The 2019 Census has different numbers, US Household median income listed as $65,712.
https://www.census.gov/library/visualizations/interactive/2019-median-household-income.html
Where can we find the average income for individuals and not household.
Household can mean multiple people.
Makes sense. Is there a way to find out a city’s average and median?
Honestly I am spending as much as I can (since my retirement is over-funded).
I’m not sure what purpose it serves to talk about how much you need to live middle class on an international forum. Someone living on the coasts will need substantially more than someone living in lower cost parts of the country. It would seem to be more meaningful to have this discussion within your community or county.

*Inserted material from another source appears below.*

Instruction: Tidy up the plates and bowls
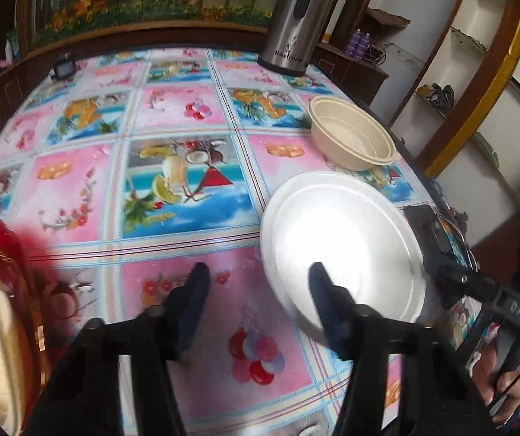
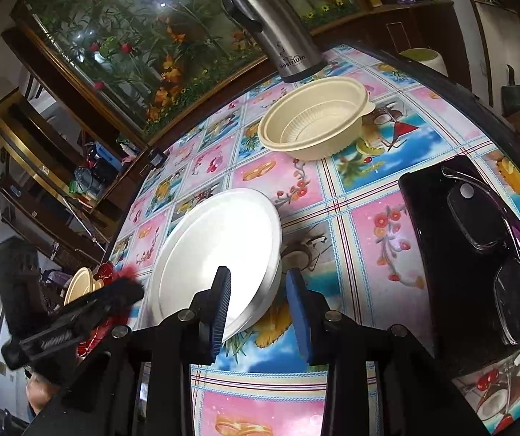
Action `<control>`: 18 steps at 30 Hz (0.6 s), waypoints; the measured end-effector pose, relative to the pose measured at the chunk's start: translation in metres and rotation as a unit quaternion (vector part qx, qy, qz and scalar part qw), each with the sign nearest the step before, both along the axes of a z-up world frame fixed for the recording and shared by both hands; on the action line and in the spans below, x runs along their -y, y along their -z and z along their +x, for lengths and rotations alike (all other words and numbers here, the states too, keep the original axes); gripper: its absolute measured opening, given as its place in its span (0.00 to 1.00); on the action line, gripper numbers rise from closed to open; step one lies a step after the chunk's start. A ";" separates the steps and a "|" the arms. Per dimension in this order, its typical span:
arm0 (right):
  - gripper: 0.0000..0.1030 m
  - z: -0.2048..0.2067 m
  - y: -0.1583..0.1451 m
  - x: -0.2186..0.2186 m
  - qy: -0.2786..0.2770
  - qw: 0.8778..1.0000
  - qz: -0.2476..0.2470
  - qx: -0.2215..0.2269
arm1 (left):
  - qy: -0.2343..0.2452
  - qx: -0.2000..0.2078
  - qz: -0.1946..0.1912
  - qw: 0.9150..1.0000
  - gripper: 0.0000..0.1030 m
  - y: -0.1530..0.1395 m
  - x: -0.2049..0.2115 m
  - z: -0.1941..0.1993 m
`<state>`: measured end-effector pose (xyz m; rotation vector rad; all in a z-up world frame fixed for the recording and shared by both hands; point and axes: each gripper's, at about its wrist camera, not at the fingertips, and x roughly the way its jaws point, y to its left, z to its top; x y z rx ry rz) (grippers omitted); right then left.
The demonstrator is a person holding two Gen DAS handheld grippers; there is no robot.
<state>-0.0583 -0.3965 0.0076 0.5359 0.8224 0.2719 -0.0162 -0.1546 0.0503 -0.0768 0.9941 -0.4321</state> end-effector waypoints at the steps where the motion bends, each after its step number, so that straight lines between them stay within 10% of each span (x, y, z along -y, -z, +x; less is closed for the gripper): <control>1: 0.33 0.002 0.000 -0.001 -0.003 1.000 -0.004 -0.003 | 0.000 -0.007 0.001 1.000 0.49 0.005 0.003 0.005; 8: 0.16 0.011 0.011 -0.004 -0.018 1.000 0.003 -0.017 | 0.021 0.000 0.018 1.000 0.17 0.017 0.020 -0.001; 18: 0.12 -0.005 -0.004 -0.016 -0.033 0.999 -0.003 0.006 | 0.016 0.062 0.050 0.997 0.16 -0.003 0.011 -0.035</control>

It shows household income.Not individual though.
It shows household income.
You can get a pretty good estimate of individual for a city by using the ratio of individual to household for the country, then multiplying it for the city's household income figure.
Household means at least 2+ people.
What about 1 person?
Household means at least 2+ people.
What about 1 person?
Here is the SF Bay Area a $1M house is a starter house. My daughter (29 yrs) just bought her house for a few thousand under $1M. It's a smallish home, smallish lot and somewhat of a fixer. What most people around the country would consider a middle class house would cost about $1.25M here.
The average American household income is $55k (technically $51k this year as COVID hurt avg earnings);
What was the United States average household income?
In 2020, average household income in the United States was $97,973.61.
What was the United States median household income?
In 2020, median household income in the United States was $68,400.00.
Well aware of Bay Area pricing as we just returned home from our penance in Castro Valley.
Happy to leave and would never willingly live there again. Pleasanton and Livermore might be doable but CV is not a nice place to live. While we lived there a double murder occurred on our street, my car was robbed while I was in Safeway for 10 minutes and as a nurse I have never in 30 years been cussed at, spat at, and intentionally harmed by a patient until I worked in East Bay. I could list a few more but you get the picture. The pay was astronomical but not worth the price of admission.
DH loved the chaos but chaos was his line of work and for him the promotion and retirement bump was worth it.
If your broke paying the mortgage your broke not middle class.
While my experience in Castro Valley doesn't match yours, I do understand that the quality of life here in the Bay Area has significantly deteriorated over the last 30 to 50 years. I grew up in San Mateo and moved to Castro Valley about 33 years ago. Since I've been here my whole life and all my family and friends are here I won't be leaving. I've just learned to accept all the changes.
Yeah, that's not buying you a middle class existence in NJ unless you have a spouse with an income at least as high or preferably higher than yours. It's also why many police officers work 2nd jobs doing security work or something else.
Different agencies pay different rates. I am familiar with one in California that pays significantly more than the rate quoted for NJ.
The Sacramento Bee publishes salaries for all state employees in California. The salaries listed include all compensation, base, overtime, retiring employees vacation pay out. Some of the salaries are artificially high the year people retire.
Are we talking about people still working or those retired?